Около 1829 года женам разрешили жить с мужьями вместе. Каждая семья устроила тюрьму как можно лучше. Даже, можно сказать, уютно. У Волконских было 3 ребенка, Соня, Миша и Нелли. Волконская благословила Бога за это счастье. У Трубецкой в 1830 родилась дочка Сашенька, у Ивашевых было 3 детей. Жизнь постепенно стала налаживаться.
И – о чудо! – в 1839 году закончился срок каторги декабристов. Но испытание на этом не завершились. Царь  не выпускало их из Сибири. Декабристы были разметаны по всей зауральской земле, Волконская и Трубецкая поселились в Оеке. Из воспоминаний Белоголового: «Двумя главными центрами около которых группировались иркутские декабристы, были семьи Трубецких и Волконских, так как они имели средства жить шире и обе хозяйки – Трубецкая и Волконская – своим умом и образованием, присутствие детей в этих семьях вносило  еще больше теплоты в общении…»
Волконские и Трубецкие вскоре перебрались в Иркутск, одна из дочерей Катрен вышла замуж за сына декабриста Давыдова. Трубецкой сам рисовал чертеж желаемого дома, который до сих пор стоит на своем месте и стал музеем. Но в этот дом он переселился без жены. Её сразила тяжелая болезнь. Сергей в 1856 уехал в Киев, но никак не находил себе места, страдал, а спустя 6 лет после смерти Катрен Сергей скончался. Все дети уже состояли в браках.
Волконская была просто ослеплена любовью к детям, но муж все обиды ей прощал…  Все их дети имели семью, и в имении доченьки Нелли две могилы – Мари и Сержа. И его слова: «Мы, как и все люди, порознь – пылинки, но наши сердца соединены, и мы составляем одно большое целое…»
У Муравьевых все сложилось намного трагичнее – Александрина умерла в 27 лет, пережив смерть дочери,    в 1943 умер Никита. Он воспитывал дочерей, был прилежным отцом. Его дочери Нонушке передалась материнская любовь к отцу, она, еще ребенком берегла его в меру своих сил, остальные декабристы относились к ней так же бережно и также трогательно, как к покойной Муравьевой.
Новая жизнь далась этим людям с трудом, но она преодолели и это препятствие. Кто ушел из жизни раньше, кто – то позже. Но в нашей памяти жены декабристов навсегда останутся самыми благородными, достойными и верными.

Заключение.

Я читаю истории таких женщин, как Трубецкая Екатерина, Волконская Мария, Муравьева Александра…   Какой надо быть сильной, отважной, верной, а главное – любящей, чтобы совершить такой поступок. Они – жены декабристов, идеал преданности и любви.
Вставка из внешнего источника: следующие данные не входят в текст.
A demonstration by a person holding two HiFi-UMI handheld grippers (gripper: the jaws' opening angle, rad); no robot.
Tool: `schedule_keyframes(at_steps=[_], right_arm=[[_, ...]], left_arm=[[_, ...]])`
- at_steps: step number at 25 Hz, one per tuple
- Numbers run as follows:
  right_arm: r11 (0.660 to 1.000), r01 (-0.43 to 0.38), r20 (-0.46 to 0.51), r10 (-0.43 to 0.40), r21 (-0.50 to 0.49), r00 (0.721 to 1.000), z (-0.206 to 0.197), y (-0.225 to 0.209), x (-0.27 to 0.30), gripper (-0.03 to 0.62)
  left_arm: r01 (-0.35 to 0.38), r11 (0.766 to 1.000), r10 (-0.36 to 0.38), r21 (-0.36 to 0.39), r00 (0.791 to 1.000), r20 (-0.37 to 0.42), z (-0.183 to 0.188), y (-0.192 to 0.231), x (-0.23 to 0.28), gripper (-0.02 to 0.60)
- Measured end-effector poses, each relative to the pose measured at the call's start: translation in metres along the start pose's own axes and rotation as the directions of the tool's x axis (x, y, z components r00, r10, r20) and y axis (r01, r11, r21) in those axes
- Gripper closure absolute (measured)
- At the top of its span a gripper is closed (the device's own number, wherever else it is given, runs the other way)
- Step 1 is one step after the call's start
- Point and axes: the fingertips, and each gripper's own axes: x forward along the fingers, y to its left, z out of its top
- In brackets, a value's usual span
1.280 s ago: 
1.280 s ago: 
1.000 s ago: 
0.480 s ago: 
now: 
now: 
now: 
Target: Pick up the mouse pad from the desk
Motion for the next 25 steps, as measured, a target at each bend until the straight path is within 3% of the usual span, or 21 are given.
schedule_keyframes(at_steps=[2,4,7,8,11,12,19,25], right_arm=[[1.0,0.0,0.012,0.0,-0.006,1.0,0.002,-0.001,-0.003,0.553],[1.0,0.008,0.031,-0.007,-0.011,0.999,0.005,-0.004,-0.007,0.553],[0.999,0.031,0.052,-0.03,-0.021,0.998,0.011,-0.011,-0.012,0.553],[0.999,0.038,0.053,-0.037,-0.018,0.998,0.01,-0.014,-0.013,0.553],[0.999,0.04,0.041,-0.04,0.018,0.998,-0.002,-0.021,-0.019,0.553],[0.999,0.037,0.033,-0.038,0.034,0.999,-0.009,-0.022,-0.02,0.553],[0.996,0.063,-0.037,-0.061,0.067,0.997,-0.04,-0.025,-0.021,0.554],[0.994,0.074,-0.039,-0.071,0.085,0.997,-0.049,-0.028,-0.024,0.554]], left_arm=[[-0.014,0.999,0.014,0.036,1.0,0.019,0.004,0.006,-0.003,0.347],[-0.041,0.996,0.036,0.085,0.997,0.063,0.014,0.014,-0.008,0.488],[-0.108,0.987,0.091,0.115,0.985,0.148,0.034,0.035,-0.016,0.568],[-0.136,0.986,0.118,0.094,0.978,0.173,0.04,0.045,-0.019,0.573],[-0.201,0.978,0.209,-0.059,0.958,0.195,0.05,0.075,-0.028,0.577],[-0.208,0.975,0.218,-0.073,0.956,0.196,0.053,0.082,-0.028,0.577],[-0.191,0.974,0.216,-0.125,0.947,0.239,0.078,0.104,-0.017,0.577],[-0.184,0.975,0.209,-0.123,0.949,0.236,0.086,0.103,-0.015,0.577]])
Эти женщины совершили огромный моральный подвиг. Трубецкая уехала из отцовского дома, а какой был дом! Богатый, уютный. Оставила балы, светские мероприятия, богатых поклонников. Да, можно и так сказать, что Трубецкая была избалована жизнью, изнежена родителями. И тем не менее – она поехала вслед за мужем, не смотря на уговоры родных.   
Волконская оставила своего годовалого сынишку, и со слезами на глазах ехала к мужу – в ту Сибирь, которая казалась самым жестоким наказанием. Не было ни самолетов, ни поездов…  Ребенок вскоре умер. Какую потерю понесла эта женщина!
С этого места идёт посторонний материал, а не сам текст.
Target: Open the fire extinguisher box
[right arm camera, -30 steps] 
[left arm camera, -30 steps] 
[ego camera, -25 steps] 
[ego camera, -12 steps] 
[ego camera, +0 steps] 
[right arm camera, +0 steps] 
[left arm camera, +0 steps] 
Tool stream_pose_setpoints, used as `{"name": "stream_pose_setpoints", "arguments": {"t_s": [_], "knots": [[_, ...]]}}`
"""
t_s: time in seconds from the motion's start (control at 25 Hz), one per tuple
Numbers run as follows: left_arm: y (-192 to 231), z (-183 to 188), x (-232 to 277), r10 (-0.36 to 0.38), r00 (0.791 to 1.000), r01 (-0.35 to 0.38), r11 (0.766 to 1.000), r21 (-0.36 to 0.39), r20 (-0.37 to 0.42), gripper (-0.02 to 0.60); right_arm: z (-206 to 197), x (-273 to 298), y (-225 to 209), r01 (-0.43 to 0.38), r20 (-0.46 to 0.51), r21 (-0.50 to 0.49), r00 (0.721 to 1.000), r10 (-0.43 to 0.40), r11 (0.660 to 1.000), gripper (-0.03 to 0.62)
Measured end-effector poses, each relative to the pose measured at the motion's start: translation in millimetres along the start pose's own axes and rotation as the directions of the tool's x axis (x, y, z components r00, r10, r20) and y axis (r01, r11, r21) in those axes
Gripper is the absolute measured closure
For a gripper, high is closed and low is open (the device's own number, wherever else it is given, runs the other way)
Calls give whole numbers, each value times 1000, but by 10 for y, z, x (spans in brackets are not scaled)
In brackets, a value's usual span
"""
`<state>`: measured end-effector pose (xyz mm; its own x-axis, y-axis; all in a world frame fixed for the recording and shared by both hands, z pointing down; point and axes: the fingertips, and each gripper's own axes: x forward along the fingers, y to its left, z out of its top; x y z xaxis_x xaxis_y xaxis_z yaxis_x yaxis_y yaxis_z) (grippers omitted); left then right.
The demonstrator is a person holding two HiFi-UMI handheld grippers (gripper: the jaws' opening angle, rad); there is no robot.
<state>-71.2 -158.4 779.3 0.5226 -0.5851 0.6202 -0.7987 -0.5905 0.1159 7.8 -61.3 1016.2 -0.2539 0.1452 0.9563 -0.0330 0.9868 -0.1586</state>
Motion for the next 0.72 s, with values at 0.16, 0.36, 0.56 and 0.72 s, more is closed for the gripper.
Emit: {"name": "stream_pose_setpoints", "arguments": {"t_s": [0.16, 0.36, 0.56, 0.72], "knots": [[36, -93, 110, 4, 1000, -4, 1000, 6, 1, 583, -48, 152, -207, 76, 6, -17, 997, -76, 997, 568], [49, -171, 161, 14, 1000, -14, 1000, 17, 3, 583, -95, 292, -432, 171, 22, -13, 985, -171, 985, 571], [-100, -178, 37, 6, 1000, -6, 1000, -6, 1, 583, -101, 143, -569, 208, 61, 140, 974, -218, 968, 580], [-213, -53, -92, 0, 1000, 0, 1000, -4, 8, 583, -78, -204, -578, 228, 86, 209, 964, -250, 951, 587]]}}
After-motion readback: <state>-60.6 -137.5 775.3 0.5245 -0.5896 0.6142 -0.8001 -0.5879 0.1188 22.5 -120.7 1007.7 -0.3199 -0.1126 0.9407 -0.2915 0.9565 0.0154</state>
Самопожертвования жен декабристов, этих прекрасных русских женщин, было безграничным. Какую нежность чувств перенесли супружеские пары сквозь жуткое сибирское тридцатилетие,  какую нерастраченную силу привязанности, чистоты! Мужья были безмерно благодарны своим женам. Их любимые как ангелы, очищали от всего плохого, принесли тепло и  душевное спокойствие.
Можно сделать вывод. Главная причина и проблема Тайного общества было ДЕСПОТСТВО И САМОДЕРЖАВИЕ. Его члены пытались бороться с несправедливостью.
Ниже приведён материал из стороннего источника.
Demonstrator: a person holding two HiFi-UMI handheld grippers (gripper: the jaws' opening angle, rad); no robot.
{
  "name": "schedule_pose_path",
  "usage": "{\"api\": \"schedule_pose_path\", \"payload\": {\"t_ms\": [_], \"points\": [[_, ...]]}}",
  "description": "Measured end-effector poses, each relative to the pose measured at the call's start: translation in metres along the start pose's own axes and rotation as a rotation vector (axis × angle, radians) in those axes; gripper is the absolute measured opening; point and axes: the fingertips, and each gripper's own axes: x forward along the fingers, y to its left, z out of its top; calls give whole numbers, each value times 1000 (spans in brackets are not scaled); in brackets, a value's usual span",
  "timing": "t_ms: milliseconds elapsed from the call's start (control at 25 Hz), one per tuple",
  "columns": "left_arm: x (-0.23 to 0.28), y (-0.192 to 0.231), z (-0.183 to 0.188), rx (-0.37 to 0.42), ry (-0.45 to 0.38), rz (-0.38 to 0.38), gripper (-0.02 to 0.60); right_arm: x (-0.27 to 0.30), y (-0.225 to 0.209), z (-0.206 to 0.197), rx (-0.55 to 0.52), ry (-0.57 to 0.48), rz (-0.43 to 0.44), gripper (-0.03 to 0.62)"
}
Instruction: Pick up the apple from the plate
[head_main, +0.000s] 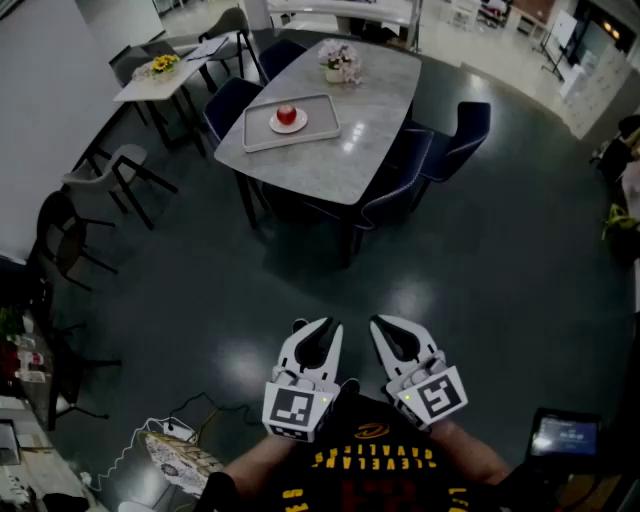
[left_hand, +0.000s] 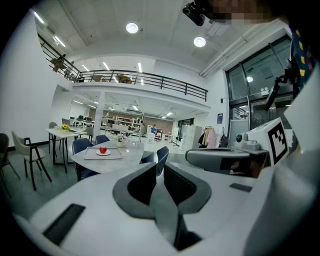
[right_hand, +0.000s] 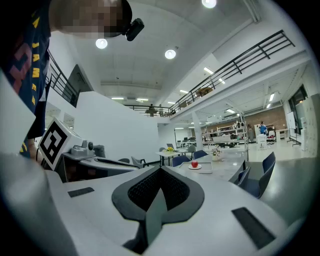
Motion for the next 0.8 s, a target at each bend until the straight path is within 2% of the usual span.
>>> {"api": "schedule_pose_path", "payload": {"t_ms": [360, 800], "points": [[5, -15, 1, 19, 19, -19, 49, -11, -5, -3, 18, -1, 2, 6], [32, 35, 11, 0, -14, -9, 49, 38, -26, 11, -17, -39, -39, 8]]}}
Восстание декабристов навсегда сохранилось в истории. Прежде всего, конечно же, как одно из первых и важных восстаний против власти. Но еще, я думаю, задели сердца поступок жен декабристов. Возможно, что в политике это не сыграло большой роли, но народ  не остался равнодушен.
Сколько произведений посвящено декабристам! Но обязательно эта тема вливается в тему нравственную, а кто так затронул в этой истории её, как жены? Они оставили большой след в истории, пронесли чистое и большое чувство через то суровое время.